• Data records
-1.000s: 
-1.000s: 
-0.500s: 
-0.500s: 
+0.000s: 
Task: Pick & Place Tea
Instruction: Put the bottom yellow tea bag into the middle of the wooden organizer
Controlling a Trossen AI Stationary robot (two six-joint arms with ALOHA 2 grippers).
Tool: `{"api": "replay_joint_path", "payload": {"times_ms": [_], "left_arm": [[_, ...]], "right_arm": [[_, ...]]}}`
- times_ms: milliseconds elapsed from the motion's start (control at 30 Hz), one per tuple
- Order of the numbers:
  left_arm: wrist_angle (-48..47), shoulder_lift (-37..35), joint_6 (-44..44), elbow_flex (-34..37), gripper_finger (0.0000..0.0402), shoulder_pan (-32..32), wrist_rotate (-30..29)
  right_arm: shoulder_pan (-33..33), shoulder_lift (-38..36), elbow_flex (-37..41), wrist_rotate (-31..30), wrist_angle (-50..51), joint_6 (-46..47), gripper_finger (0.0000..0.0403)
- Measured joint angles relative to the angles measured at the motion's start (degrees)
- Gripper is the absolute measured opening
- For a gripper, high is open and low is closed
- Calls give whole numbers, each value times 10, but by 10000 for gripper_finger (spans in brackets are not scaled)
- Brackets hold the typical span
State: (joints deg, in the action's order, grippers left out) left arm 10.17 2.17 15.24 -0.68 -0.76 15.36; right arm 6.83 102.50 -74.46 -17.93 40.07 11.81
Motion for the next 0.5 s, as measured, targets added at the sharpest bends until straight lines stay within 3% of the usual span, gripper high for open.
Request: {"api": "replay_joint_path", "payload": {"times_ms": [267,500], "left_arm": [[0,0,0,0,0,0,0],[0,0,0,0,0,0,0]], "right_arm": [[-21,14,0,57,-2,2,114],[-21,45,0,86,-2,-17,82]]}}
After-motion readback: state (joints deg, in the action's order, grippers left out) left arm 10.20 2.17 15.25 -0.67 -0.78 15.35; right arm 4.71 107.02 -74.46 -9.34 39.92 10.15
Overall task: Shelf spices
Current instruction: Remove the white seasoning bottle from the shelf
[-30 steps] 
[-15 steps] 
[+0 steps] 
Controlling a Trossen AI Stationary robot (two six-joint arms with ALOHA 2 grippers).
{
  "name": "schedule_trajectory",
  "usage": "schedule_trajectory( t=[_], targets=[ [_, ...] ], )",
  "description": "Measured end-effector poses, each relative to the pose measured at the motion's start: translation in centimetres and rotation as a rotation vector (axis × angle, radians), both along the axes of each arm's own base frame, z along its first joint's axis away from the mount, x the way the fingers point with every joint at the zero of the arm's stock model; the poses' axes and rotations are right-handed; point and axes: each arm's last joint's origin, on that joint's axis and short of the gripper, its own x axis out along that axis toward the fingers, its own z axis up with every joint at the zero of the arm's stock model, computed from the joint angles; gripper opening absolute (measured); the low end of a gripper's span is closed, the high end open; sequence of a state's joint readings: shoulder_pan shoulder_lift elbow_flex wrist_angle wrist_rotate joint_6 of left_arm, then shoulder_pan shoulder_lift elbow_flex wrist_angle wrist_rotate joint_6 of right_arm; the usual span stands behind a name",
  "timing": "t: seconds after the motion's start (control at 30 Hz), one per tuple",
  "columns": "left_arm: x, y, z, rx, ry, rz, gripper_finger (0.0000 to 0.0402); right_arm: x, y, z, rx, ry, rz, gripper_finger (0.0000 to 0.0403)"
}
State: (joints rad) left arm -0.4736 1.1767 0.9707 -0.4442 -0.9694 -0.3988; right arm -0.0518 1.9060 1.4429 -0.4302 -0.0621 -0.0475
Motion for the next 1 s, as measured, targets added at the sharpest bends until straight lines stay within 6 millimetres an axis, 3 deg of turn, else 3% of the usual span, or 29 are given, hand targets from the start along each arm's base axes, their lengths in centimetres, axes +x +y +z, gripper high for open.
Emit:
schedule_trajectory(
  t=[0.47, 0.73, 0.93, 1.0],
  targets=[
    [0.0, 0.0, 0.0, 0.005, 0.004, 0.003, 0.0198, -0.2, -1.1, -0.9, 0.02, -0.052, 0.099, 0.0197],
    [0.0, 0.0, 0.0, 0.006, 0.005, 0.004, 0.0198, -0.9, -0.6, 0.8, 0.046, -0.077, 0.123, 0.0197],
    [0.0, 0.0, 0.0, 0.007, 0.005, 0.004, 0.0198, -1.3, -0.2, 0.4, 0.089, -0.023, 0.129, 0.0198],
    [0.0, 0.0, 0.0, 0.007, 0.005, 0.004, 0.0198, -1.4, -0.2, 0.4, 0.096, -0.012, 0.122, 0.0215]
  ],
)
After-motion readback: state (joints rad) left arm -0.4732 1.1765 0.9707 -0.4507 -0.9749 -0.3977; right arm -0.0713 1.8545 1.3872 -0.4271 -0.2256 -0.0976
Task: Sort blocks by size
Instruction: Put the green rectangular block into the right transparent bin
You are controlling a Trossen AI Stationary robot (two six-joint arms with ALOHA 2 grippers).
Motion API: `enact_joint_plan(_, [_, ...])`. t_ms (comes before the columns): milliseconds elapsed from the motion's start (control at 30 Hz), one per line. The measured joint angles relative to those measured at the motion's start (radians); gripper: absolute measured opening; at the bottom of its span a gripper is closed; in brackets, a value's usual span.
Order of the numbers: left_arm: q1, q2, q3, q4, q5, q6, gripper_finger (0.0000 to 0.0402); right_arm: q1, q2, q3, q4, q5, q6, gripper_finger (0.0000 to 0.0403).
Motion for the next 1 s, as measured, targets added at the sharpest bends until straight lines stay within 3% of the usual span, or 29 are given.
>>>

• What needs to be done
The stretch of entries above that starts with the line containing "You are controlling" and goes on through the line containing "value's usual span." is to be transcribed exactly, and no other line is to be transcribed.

• Answer below
You are controlling a Trossen AI Stationary robot (two six-joint arms with ALOHA 2 grippers).
Motion API: `enact_joint_plan(_, [_, ...])`. t_ms (comes before the columns): milliseconds elapsed from the motion's start (control at 30 Hz), one per line. The measured joint angles relative to those measured at the motion's start (radians); gripper: absolute measured opening; at the bottom of its span a gripper is closed; in brackets, a value's usual span.

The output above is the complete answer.